There is no point wasting time in fruitless speculation on whether or not Richard Cantillon was a ‘mercantilist’. Eighteenth century writers did not group themselves into such categories. While he inconsistently suggested, in accordance with state-building notions of the age, that the king should amass treasure from a favourable balance of trade, the entire thrust of Cantillon's work was in a free trade, laissez-faire direction. For it was clear that mercantilist measures would ultimately be self-defeating. More important, Cantillon was the first to show in detail that all parts of the market economy fit together in a ‘natural’, self-regulative, equilibrating pattern, with existing supply and demand determining prices and wages, and ultimately the pattern of production. Consumer values, furthermore, determined demand, with population adjusting to cultural and economic factors. The equilibrators of the economy were the entrepreneurs, who adjust to and cope with the all-pervasive uncertainty of the market. And if the market economy, despite the ‘chaos’ it might seem to superficial observers, is really harmoniously self-regulating, then government intervention as such is either counterproductive or unnecessary.
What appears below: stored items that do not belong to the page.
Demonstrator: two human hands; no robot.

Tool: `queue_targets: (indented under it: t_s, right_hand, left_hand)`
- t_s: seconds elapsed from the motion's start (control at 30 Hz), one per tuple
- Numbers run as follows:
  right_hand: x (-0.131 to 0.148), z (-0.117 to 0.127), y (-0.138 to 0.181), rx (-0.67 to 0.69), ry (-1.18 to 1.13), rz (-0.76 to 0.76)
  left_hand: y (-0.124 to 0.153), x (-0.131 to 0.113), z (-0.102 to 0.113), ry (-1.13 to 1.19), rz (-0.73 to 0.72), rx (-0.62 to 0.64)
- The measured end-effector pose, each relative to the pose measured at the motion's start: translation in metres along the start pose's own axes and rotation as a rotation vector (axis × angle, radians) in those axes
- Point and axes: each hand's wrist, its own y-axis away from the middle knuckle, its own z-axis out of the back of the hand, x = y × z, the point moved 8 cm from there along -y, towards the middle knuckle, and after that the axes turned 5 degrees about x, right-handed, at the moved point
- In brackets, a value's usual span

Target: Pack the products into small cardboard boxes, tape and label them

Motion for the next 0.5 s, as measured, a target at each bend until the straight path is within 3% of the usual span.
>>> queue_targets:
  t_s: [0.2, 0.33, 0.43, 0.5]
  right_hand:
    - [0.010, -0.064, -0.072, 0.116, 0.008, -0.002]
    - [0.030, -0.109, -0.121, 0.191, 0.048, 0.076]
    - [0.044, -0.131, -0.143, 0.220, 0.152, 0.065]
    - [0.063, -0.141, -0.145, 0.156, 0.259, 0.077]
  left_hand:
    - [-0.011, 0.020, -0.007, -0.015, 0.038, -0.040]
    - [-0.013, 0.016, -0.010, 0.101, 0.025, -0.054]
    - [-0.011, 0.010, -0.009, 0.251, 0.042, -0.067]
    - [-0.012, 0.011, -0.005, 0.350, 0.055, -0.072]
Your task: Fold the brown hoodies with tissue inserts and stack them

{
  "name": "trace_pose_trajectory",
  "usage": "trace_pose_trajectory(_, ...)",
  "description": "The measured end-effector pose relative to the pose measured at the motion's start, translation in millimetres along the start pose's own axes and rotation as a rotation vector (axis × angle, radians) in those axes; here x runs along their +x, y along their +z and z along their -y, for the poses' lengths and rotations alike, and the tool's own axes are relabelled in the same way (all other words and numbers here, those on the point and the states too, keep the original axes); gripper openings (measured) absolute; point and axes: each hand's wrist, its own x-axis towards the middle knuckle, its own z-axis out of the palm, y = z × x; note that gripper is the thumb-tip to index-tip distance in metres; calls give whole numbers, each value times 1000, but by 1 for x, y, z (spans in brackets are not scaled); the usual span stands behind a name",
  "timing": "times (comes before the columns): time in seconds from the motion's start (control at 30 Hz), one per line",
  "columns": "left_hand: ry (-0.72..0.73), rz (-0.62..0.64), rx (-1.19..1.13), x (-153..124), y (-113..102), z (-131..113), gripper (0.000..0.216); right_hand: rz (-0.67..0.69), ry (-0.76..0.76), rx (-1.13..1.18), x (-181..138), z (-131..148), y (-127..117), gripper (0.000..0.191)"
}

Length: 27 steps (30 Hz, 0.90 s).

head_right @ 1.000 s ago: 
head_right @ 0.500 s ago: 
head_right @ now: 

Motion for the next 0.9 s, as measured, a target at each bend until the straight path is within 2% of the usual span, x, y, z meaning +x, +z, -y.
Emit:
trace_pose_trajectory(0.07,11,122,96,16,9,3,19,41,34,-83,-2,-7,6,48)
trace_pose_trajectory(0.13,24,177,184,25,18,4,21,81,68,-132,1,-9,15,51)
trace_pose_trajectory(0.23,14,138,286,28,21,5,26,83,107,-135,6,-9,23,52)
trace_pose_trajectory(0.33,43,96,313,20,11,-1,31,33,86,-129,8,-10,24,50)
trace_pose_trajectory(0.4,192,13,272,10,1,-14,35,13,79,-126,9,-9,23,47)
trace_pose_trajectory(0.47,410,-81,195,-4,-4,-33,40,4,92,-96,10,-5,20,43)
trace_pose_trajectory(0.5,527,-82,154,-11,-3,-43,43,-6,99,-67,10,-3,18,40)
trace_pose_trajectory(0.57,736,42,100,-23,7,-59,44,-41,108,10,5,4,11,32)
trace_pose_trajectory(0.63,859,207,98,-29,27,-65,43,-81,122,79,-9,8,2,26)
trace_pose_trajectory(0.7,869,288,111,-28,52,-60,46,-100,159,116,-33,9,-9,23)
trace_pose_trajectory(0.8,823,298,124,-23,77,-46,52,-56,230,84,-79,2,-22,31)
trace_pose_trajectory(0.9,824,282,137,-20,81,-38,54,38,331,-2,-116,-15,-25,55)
Particularly instructive is Cantillon's attitude towards usury laws, that vexed question which had at last brought unwarranted discredit on the entire economic analysis of the medieval renaissance Catholic scholastics. This shrewd merchant and banker saw that particular interest rates, on the market, are proportionate to the risks of default faced by the creditor. High interest is the result of high risk, not of exploitation or oppression. As Cantillon wrote: ‘All the Merchants in a State are in the habit of lending merchandise or produce for a time to Retailers, and proportion the rate of their profit or interest to that of their risk’. High rates of interest bring about only a small profit, because of the high proportion of default on risky loans. Cantillon observed too that the later Catholic scholastics had eventually if reluctantly agreed to allow high rates of interest for risky loans. Furthermore, there should be no imposed maximum on interest, since only the lenders and borrowers can determine their own fears and needs: ‘for they would be hard put to find any certain limit since the business depends in reality on the fears of the Lenders and the needs of the Borrowers’.
Finally, Cantillon saw that usury laws could only restrict credit and thereby drive up interest rates even further on the inevitable black markets. Hence, usury laws would not lower interest rates but rather raise them: ‘because the Contracting parties, obedient to the force of competition or the current price settled by the proportion of Lender or Borrowers, will make secret bargains, and this legal constraint will only embarrass trade and raise the rate of interest instead of settling it’.